• **WORK REQUEST**: Establish how many lines of the material below contain the string "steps". Return that number by itself.
........
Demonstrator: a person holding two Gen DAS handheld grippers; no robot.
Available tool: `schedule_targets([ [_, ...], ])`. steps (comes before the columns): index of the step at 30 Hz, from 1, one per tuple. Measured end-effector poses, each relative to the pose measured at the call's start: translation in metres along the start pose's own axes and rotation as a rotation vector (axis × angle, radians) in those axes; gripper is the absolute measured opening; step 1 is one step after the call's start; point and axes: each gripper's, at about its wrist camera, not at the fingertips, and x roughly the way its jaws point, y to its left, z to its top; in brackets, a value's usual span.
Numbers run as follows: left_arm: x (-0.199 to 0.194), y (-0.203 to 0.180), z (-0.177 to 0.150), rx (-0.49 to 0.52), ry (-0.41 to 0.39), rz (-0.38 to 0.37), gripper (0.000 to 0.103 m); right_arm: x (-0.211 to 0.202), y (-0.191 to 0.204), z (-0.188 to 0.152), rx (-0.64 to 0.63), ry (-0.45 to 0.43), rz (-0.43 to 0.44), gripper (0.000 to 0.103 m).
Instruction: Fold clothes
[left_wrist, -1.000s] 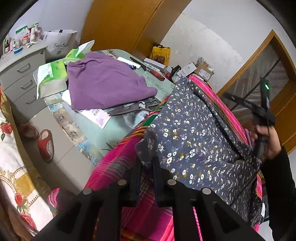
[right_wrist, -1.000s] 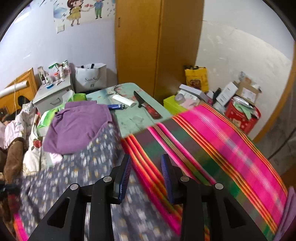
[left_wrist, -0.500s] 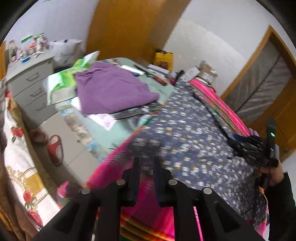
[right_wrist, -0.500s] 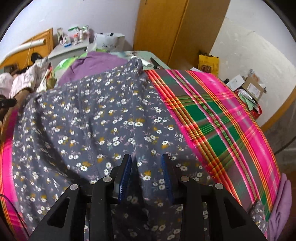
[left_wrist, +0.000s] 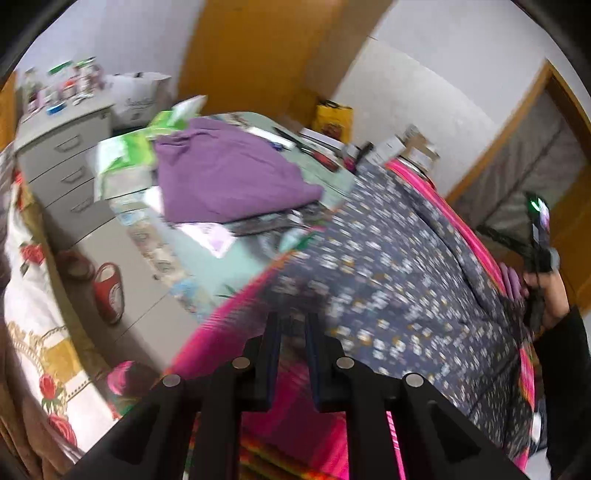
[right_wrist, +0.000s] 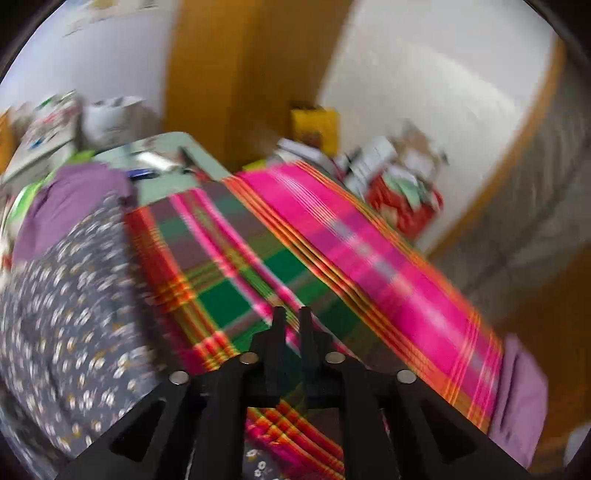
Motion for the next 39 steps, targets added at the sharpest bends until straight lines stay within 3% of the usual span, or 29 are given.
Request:
schedule_targets([
  [4, 0.003, 0.023, 0.005, -0.083, 0.007, -0.027, 0.015, -0.053, 0.013, -0.023, 0.004, -0.102, 0.121, 0.021],
  [8, 0.011, 0.029, 0.006, -0.121, 0.033, -0.109, 0.029, -0.115, 0.047, -0.071, -0.054, -0.156, 0.223, 0.035],
  [15, 0.021, 0.025, 0.008, -0.116, 0.033, -0.160, 0.032, -0.175, 0.125, -0.183, -0.178, -0.084, 0.406, 0.036],
  [19, 0.024, 0.023, 0.009, -0.104, 0.016, -0.156, 0.030, -0.183, 0.156, -0.223, -0.250, -0.027, 0.438, 0.036],
  [20, 0.025, 0.022, 0.009, -0.097, 0.014, -0.140, 0.021, -0.184, 0.160, -0.229, -0.261, -0.017, 0.442, 0.036],
  [21, 0.026, 0.021, 0.009, -0.088, 0.014, -0.126, 0.019, -0.184, 0.164, -0.234, -0.271, -0.012, 0.438, 0.036],
  [27, 0.025, 0.020, 0.009, -0.092, 0.000, -0.122, 0.011, -0.192, 0.173, -0.246, -0.330, -0.005, 0.412, 0.036],
  [34, 0.019, 0.011, 0.014, -0.064, -0.011, -0.109, 0.008, -0.188, 0.176, -0.254, -0.383, -0.007, 0.385, 0.036],
  [35, 0.019, 0.010, 0.014, -0.061, -0.011, -0.106, 0.008, -0.188, 0.176, -0.254, -0.385, -0.008, 0.383, 0.035],
  [37, 0.018, 0.009, 0.015, -0.056, -0.010, -0.102, 0.008, -0.187, 0.177, -0.254, -0.388, -0.012, 0.381, 0.009],
  [39, 0.018, 0.009, 0.015, -0.054, -0.009, -0.097, 0.008, -0.187, 0.179, -0.254, -0.392, -0.015, 0.379, 0.004],
])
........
• **RESULT**: 2